Estou entre aqueles que entendem que o legislador, ao tratar do exame necessário no processo de conhecimento, determinou a sua aplicação sempre que a sentença for desfavorável à União, o Estado, o Distrito Federal, o Município, e as respectivas autarquias e fundações de direito público (art. 475, I), mas que, no tocante ao processo de execução, limitou seu cabimento somente aos casos de procedência, no todo ou em parte, de embargos opostos em execução de dívida ativa da Fazenda Pública (CPC, art. 475, II).

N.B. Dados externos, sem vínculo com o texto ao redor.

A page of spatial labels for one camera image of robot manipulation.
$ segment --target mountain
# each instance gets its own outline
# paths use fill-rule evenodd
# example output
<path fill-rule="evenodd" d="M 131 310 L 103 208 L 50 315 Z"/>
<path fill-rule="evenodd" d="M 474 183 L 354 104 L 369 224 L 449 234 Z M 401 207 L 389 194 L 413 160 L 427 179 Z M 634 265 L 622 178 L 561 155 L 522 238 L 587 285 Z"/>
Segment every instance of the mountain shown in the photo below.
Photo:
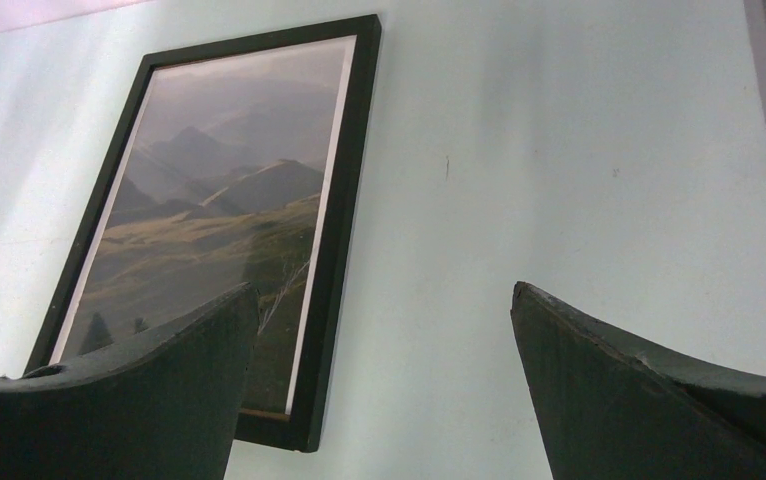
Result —
<path fill-rule="evenodd" d="M 127 178 L 126 175 L 121 178 L 121 185 L 118 186 L 118 193 L 115 195 L 115 202 L 112 204 L 113 212 L 154 206 L 156 206 L 156 200 L 139 190 L 139 187 Z"/>
<path fill-rule="evenodd" d="M 310 162 L 327 157 L 335 112 L 335 91 L 273 93 L 205 131 L 223 142 L 243 142 L 259 160 Z"/>
<path fill-rule="evenodd" d="M 239 168 L 260 168 L 251 149 L 228 145 L 194 127 L 186 127 L 169 141 L 133 149 L 127 175 L 157 201 L 181 198 L 197 201 L 215 190 L 200 179 L 227 175 Z"/>
<path fill-rule="evenodd" d="M 324 174 L 295 160 L 277 163 L 242 177 L 207 199 L 206 208 L 258 213 L 321 193 Z"/>
<path fill-rule="evenodd" d="M 316 158 L 313 160 L 308 160 L 308 161 L 305 161 L 304 164 L 307 167 L 314 168 L 316 170 L 320 170 L 323 172 L 324 170 L 327 169 L 327 158 L 321 157 L 321 158 Z"/>

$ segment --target white wall
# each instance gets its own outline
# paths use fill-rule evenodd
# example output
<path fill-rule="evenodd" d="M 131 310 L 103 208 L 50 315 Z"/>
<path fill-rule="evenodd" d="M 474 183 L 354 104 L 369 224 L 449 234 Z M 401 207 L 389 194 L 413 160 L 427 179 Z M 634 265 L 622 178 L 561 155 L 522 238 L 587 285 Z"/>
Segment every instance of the white wall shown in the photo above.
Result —
<path fill-rule="evenodd" d="M 0 32 L 53 20 L 110 10 L 148 0 L 9 0 L 0 1 Z"/>
<path fill-rule="evenodd" d="M 741 3 L 208 3 L 0 35 L 0 374 L 22 371 L 144 53 L 374 11 L 321 451 L 237 443 L 228 478 L 550 478 L 508 316 L 519 279 L 766 374 L 766 134 Z"/>

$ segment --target misty sky
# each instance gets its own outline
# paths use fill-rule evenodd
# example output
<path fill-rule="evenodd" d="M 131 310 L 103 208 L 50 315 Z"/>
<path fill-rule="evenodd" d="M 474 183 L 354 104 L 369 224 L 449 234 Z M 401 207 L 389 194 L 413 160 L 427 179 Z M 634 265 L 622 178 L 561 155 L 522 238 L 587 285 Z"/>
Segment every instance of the misty sky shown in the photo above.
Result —
<path fill-rule="evenodd" d="M 136 146 L 171 140 L 189 126 L 224 142 L 244 143 L 245 132 L 222 132 L 220 125 L 275 97 L 335 98 L 353 41 L 347 37 L 157 70 Z"/>

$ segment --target ceiling
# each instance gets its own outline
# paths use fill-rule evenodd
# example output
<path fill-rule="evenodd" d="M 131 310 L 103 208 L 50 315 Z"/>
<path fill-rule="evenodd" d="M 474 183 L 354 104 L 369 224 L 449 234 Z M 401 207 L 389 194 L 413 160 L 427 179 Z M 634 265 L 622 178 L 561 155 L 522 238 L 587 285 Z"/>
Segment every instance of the ceiling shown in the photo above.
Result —
<path fill-rule="evenodd" d="M 150 0 L 0 0 L 0 32 Z"/>

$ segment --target grassy slope
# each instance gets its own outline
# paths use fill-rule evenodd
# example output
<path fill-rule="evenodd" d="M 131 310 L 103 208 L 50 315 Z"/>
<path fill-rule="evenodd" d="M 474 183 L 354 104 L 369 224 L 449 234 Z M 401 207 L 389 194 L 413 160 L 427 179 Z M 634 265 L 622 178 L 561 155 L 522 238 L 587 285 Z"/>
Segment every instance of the grassy slope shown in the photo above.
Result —
<path fill-rule="evenodd" d="M 113 338 L 186 313 L 242 281 L 260 291 L 262 309 L 309 258 L 319 196 L 255 215 L 185 219 L 185 214 L 113 227 L 103 239 L 80 301 L 72 338 L 95 312 Z M 282 412 L 306 283 L 299 275 L 262 332 L 250 367 L 245 408 Z M 66 345 L 66 356 L 78 348 Z"/>

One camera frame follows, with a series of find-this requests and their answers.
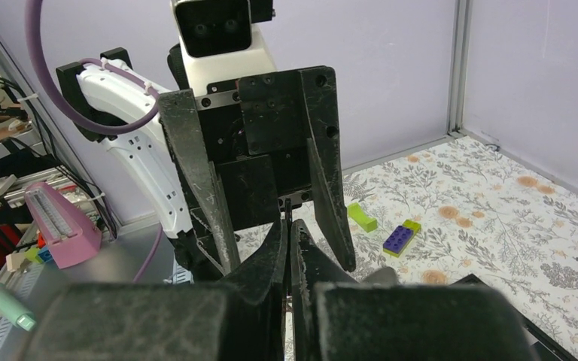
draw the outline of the floral tablecloth
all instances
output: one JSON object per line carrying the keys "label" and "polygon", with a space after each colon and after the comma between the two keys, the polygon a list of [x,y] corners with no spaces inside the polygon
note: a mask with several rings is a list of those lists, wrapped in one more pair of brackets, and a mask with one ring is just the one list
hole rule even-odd
{"label": "floral tablecloth", "polygon": [[[378,219],[365,233],[352,220],[360,280],[382,266],[405,284],[450,284],[473,273],[578,358],[578,195],[472,138],[461,138],[344,177],[345,200]],[[306,220],[332,258],[312,204]],[[382,243],[406,219],[422,231],[400,258]],[[240,232],[241,257],[268,226]]]}

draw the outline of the white robotic arm
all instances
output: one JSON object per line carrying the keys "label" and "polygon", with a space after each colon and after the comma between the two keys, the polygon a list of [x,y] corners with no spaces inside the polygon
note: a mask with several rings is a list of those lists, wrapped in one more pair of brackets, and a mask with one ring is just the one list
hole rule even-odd
{"label": "white robotic arm", "polygon": [[[159,93],[169,90],[136,74],[119,59],[109,63],[150,83]],[[142,118],[156,102],[146,95],[145,89],[120,75],[96,65],[85,65],[78,76],[78,83],[85,99],[92,108],[112,114],[127,123]],[[147,125],[138,130],[118,135],[100,143],[113,154],[150,200],[169,238],[177,238],[180,231],[192,229],[187,203],[178,180],[175,165],[168,153],[157,114]]]}

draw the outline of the green toy block
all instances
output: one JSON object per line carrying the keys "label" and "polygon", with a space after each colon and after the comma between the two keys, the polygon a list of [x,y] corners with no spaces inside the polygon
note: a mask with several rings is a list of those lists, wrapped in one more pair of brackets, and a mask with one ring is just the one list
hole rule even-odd
{"label": "green toy block", "polygon": [[358,203],[347,206],[347,214],[367,233],[378,228],[378,220],[367,216]]}
{"label": "green toy block", "polygon": [[402,224],[405,228],[411,229],[413,231],[413,237],[418,234],[419,230],[422,229],[420,223],[413,222],[412,220],[405,220]]}
{"label": "green toy block", "polygon": [[32,247],[29,250],[27,250],[26,251],[26,258],[30,262],[43,263],[43,260],[41,259],[41,257],[38,256],[38,248],[37,247]]}

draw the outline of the purple toy block
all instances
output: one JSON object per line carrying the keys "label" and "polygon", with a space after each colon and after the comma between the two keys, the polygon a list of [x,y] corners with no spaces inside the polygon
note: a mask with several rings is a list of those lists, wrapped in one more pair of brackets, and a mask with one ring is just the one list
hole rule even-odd
{"label": "purple toy block", "polygon": [[384,251],[398,257],[407,243],[413,238],[412,229],[398,226],[382,245]]}

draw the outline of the orange object
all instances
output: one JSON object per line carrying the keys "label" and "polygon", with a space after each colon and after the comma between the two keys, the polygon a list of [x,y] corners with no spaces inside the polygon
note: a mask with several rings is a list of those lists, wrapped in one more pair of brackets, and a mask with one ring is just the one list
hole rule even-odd
{"label": "orange object", "polygon": [[39,232],[38,233],[38,243],[37,247],[40,250],[41,248],[45,247],[45,240],[43,239],[43,235]]}

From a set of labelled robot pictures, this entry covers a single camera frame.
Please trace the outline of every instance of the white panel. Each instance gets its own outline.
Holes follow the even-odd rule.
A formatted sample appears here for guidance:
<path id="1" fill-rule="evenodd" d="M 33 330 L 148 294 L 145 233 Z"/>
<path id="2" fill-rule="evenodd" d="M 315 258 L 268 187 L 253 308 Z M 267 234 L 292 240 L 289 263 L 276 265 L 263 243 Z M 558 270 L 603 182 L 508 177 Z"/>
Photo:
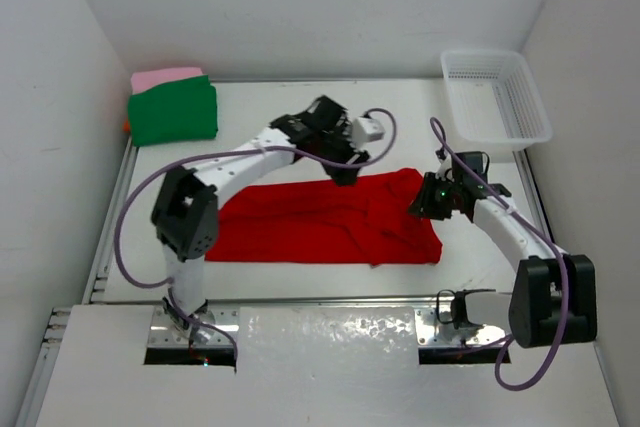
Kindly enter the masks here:
<path id="1" fill-rule="evenodd" d="M 238 373 L 142 365 L 151 306 L 75 307 L 39 427 L 617 425 L 590 344 L 513 393 L 492 365 L 419 366 L 405 309 L 241 309 Z M 509 381 L 546 349 L 511 349 Z"/>
<path id="2" fill-rule="evenodd" d="M 124 148 L 126 72 L 84 0 L 0 0 L 0 425 L 80 299 Z"/>
<path id="3" fill-rule="evenodd" d="M 436 115 L 443 119 L 445 126 L 451 126 L 443 82 L 435 80 L 219 84 L 218 94 L 218 138 L 207 142 L 141 148 L 131 189 L 169 162 L 189 155 L 237 147 L 260 132 L 269 121 L 282 114 L 305 109 L 322 94 L 346 107 L 351 116 L 361 115 L 372 107 L 388 108 L 396 116 L 398 141 L 395 147 L 385 159 L 367 167 L 362 174 L 389 172 L 403 167 L 413 167 L 420 172 L 437 170 L 439 163 L 434 152 L 439 145 L 429 127 L 429 117 Z M 382 115 L 379 118 L 389 132 L 387 120 Z M 380 152 L 385 141 L 368 146 L 370 152 Z M 492 182 L 503 183 L 511 190 L 523 215 L 531 218 L 516 165 L 513 162 L 492 162 L 489 175 Z M 258 183 L 326 178 L 320 165 L 301 160 L 272 172 Z M 152 183 L 138 197 L 123 229 L 124 260 L 132 275 L 145 281 L 160 280 L 165 276 L 162 249 L 149 221 L 160 183 L 160 180 Z M 440 289 L 477 287 L 511 290 L 513 270 L 484 232 L 461 215 L 433 225 L 444 244 L 442 259 L 437 266 L 392 264 L 371 268 L 363 264 L 208 263 L 205 267 L 205 295 L 210 299 L 251 299 L 424 295 L 435 294 Z M 163 289 L 140 290 L 133 287 L 120 275 L 115 263 L 112 264 L 105 300 L 159 300 L 163 294 Z"/>
<path id="4" fill-rule="evenodd" d="M 217 78 L 439 75 L 452 47 L 519 50 L 543 0 L 87 0 L 129 69 Z"/>
<path id="5" fill-rule="evenodd" d="M 548 0 L 525 48 L 555 133 L 532 149 L 534 172 L 558 242 L 595 263 L 623 425 L 640 425 L 639 34 L 639 0 Z"/>

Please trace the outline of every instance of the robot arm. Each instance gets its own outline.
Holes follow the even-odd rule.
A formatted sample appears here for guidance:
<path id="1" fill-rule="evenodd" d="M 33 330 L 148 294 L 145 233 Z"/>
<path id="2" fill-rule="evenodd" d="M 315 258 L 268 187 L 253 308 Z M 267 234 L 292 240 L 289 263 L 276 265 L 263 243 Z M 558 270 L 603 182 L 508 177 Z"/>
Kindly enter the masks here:
<path id="1" fill-rule="evenodd" d="M 424 176 L 409 213 L 445 220 L 454 210 L 461 212 L 493 240 L 517 272 L 510 299 L 486 289 L 455 292 L 451 303 L 454 327 L 477 325 L 478 319 L 510 331 L 522 347 L 551 345 L 562 300 L 560 266 L 554 252 L 516 218 L 515 202 L 504 186 L 490 185 L 502 202 L 487 192 L 483 185 L 487 184 L 489 170 L 486 154 L 457 154 L 475 177 L 458 163 L 451 164 L 444 155 L 439 157 L 442 160 L 439 171 Z M 558 250 L 569 274 L 569 315 L 562 343 L 590 342 L 597 334 L 593 264 L 584 255 Z"/>
<path id="2" fill-rule="evenodd" d="M 192 315 L 205 305 L 204 256 L 218 238 L 218 211 L 229 199 L 269 172 L 298 161 L 301 153 L 330 161 L 333 165 L 323 166 L 333 181 L 352 185 L 360 166 L 369 160 L 360 147 L 383 135 L 384 128 L 375 119 L 365 116 L 352 123 L 342 106 L 320 97 L 305 111 L 271 122 L 235 149 L 235 156 L 168 172 L 151 221 L 163 245 L 173 297 L 181 310 Z M 256 149 L 259 154 L 246 155 Z M 178 316 L 174 320 L 183 324 Z"/>

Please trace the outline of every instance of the white wall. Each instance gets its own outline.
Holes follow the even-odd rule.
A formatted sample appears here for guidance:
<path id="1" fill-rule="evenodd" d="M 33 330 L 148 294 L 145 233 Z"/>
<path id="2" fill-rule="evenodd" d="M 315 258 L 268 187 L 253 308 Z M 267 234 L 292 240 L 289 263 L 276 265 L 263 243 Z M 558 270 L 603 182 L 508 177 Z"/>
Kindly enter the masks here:
<path id="1" fill-rule="evenodd" d="M 84 0 L 0 0 L 0 425 L 78 302 L 124 146 L 127 76 Z"/>
<path id="2" fill-rule="evenodd" d="M 543 0 L 87 0 L 130 69 L 217 78 L 441 75 L 452 47 L 520 50 Z"/>
<path id="3" fill-rule="evenodd" d="M 548 0 L 524 51 L 555 131 L 534 172 L 557 240 L 595 262 L 598 344 L 640 425 L 640 0 Z"/>

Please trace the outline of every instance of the red fabric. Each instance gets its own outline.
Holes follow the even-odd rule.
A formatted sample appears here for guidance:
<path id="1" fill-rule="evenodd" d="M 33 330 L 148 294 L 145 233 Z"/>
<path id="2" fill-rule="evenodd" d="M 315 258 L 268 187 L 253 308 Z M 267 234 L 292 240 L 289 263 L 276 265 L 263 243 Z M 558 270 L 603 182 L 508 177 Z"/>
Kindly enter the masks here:
<path id="1" fill-rule="evenodd" d="M 424 264 L 442 244 L 429 220 L 407 214 L 420 190 L 414 169 L 331 180 L 252 186 L 220 212 L 220 237 L 206 260 Z"/>

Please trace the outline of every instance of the stack of folded cloth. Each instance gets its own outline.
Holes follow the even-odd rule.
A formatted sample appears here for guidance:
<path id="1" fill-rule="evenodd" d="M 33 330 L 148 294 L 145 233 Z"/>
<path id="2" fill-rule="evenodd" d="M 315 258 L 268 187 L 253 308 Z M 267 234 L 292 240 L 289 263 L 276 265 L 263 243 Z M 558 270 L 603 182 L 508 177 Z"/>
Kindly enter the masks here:
<path id="1" fill-rule="evenodd" d="M 136 146 L 213 139 L 218 132 L 216 89 L 196 67 L 136 72 L 128 122 Z"/>

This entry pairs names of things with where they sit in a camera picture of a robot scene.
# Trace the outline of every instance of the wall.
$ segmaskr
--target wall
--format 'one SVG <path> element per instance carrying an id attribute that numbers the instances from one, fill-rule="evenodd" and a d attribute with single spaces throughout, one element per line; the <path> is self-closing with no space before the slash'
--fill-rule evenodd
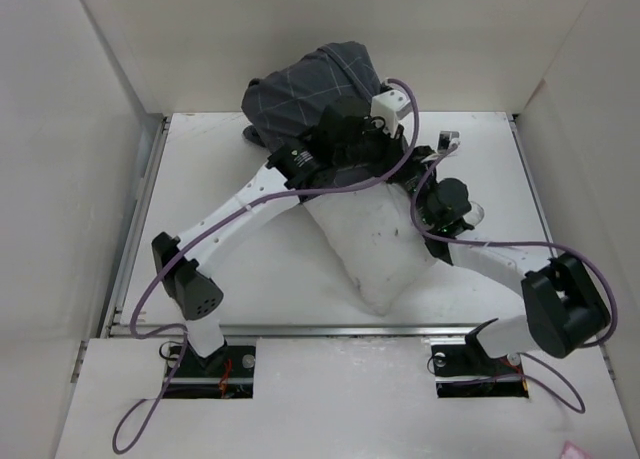
<path id="1" fill-rule="evenodd" d="M 587 0 L 85 0 L 146 109 L 237 111 L 250 79 L 367 45 L 424 110 L 519 112 Z"/>
<path id="2" fill-rule="evenodd" d="M 640 0 L 590 0 L 518 119 L 554 238 L 596 260 L 621 310 L 607 349 L 640 445 Z"/>
<path id="3" fill-rule="evenodd" d="M 0 0 L 3 458 L 54 451 L 153 127 L 133 97 L 79 0 Z"/>

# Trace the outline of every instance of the white table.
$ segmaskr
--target white table
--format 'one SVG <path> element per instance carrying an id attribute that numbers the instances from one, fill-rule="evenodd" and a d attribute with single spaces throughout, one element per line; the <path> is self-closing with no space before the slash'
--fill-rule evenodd
<path id="1" fill-rule="evenodd" d="M 460 131 L 460 153 L 445 161 L 439 174 L 468 184 L 472 199 L 487 212 L 483 233 L 496 239 L 544 238 L 506 115 L 423 113 L 421 119 L 422 143 L 433 144 L 440 130 Z M 122 327 L 154 274 L 150 241 L 163 230 L 175 234 L 200 220 L 254 174 L 266 154 L 239 139 L 246 124 L 239 114 L 174 116 L 113 329 L 125 337 L 90 342 L 58 459 L 113 457 L 111 434 L 119 419 L 137 399 L 157 394 L 162 340 L 136 341 Z M 303 208 L 250 237 L 216 281 L 225 291 L 224 324 L 256 331 L 258 326 L 375 325 L 394 334 L 399 326 L 471 324 L 522 312 L 522 301 L 505 288 L 441 264 L 425 271 L 388 316 L 373 315 Z M 143 318 L 143 326 L 180 319 L 161 289 Z M 429 354 L 425 337 L 259 339 L 253 399 L 164 400 L 127 457 L 555 459 L 565 440 L 594 457 L 638 457 L 598 349 L 577 351 L 563 361 L 545 358 L 582 393 L 583 416 L 535 385 L 529 400 L 437 399 L 426 369 Z M 525 362 L 524 367 L 569 397 L 538 366 Z M 143 407 L 130 417 L 121 446 L 144 412 Z"/>
<path id="2" fill-rule="evenodd" d="M 439 168 L 460 178 L 486 210 L 479 230 L 495 239 L 544 239 L 508 118 L 502 113 L 422 113 L 420 143 L 435 146 L 441 130 L 460 131 L 462 147 Z M 174 115 L 119 323 L 155 275 L 151 240 L 200 221 L 248 181 L 266 152 L 241 140 L 241 114 Z M 359 299 L 321 230 L 304 208 L 260 229 L 216 274 L 225 325 L 477 324 L 523 311 L 521 299 L 484 277 L 444 263 L 405 291 L 389 314 L 373 314 Z M 145 324 L 180 320 L 162 288 L 154 291 Z"/>

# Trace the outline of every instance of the pink object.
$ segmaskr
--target pink object
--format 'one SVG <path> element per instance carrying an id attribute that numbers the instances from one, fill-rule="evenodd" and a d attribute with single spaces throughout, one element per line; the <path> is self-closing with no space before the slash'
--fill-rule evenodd
<path id="1" fill-rule="evenodd" d="M 575 444 L 567 441 L 564 443 L 564 449 L 562 450 L 560 459 L 593 459 L 593 457 Z"/>

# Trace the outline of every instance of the screw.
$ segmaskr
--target screw
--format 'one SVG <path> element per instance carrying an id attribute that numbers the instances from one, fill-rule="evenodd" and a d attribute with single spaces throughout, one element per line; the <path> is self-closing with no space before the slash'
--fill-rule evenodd
<path id="1" fill-rule="evenodd" d="M 433 355 L 433 363 L 436 367 L 444 367 L 447 365 L 447 355 L 444 352 L 436 352 Z"/>
<path id="2" fill-rule="evenodd" d="M 511 364 L 512 366 L 519 366 L 522 362 L 520 360 L 520 354 L 516 354 L 515 352 L 507 354 L 507 361 L 509 361 L 509 364 Z"/>
<path id="3" fill-rule="evenodd" d="M 242 367 L 252 369 L 256 365 L 256 358 L 253 354 L 245 354 L 242 356 Z"/>

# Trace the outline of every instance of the crumpled white fabric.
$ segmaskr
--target crumpled white fabric
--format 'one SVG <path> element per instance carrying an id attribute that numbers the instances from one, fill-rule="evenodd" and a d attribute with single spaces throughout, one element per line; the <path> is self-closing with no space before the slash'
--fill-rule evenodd
<path id="1" fill-rule="evenodd" d="M 398 186 L 325 194 L 305 207 L 362 300 L 379 315 L 387 314 L 402 291 L 437 262 L 411 223 L 409 197 Z"/>

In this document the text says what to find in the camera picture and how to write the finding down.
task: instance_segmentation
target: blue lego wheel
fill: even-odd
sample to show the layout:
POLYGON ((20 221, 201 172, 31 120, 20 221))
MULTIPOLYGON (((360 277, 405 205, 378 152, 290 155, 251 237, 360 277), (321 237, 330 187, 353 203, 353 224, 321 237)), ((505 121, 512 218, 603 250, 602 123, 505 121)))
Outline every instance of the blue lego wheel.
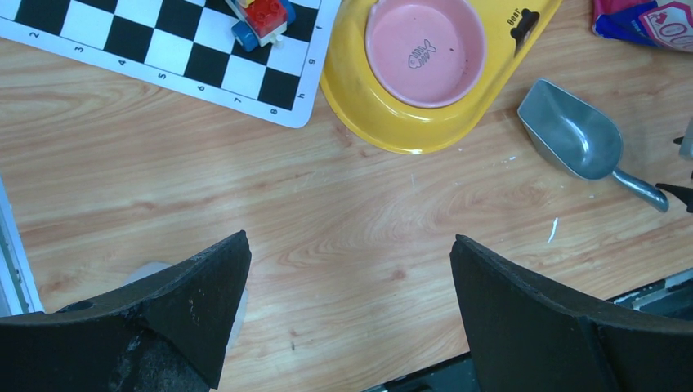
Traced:
POLYGON ((289 0, 280 0, 282 6, 286 8, 286 25, 289 26, 296 21, 296 9, 293 8, 293 4, 289 0))
POLYGON ((233 32, 236 41, 240 43, 240 46, 243 47, 243 50, 245 51, 252 51, 258 45, 260 45, 255 33, 253 33, 253 30, 245 22, 238 22, 234 24, 231 31, 233 32))

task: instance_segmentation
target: lego toy
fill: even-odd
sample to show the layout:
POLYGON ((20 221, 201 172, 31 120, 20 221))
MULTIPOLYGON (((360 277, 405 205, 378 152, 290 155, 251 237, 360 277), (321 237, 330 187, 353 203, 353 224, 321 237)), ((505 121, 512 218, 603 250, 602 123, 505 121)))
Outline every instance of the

Partindo de uma interpretação sistemática, é de se concluir que se a intenção do legislador fosse determinar o reexame necessário para todas as sentenças contrárias à Fazenda Pública, tanto no processo de conhecimento quanto no de execução, bastaria o comando inserto no art. 475, I, para que todos os casos fossem abrangidos.

Todavia, mediante outro inciso (art. 475, II), fez questão de impor expressamente a remessa necessária para apenas uma determinada situação jurídica no processo de execução: nos casos de procedência, no todo ou em parte, de embargos opostos em execução de dívida ativa da Fazenda Pública.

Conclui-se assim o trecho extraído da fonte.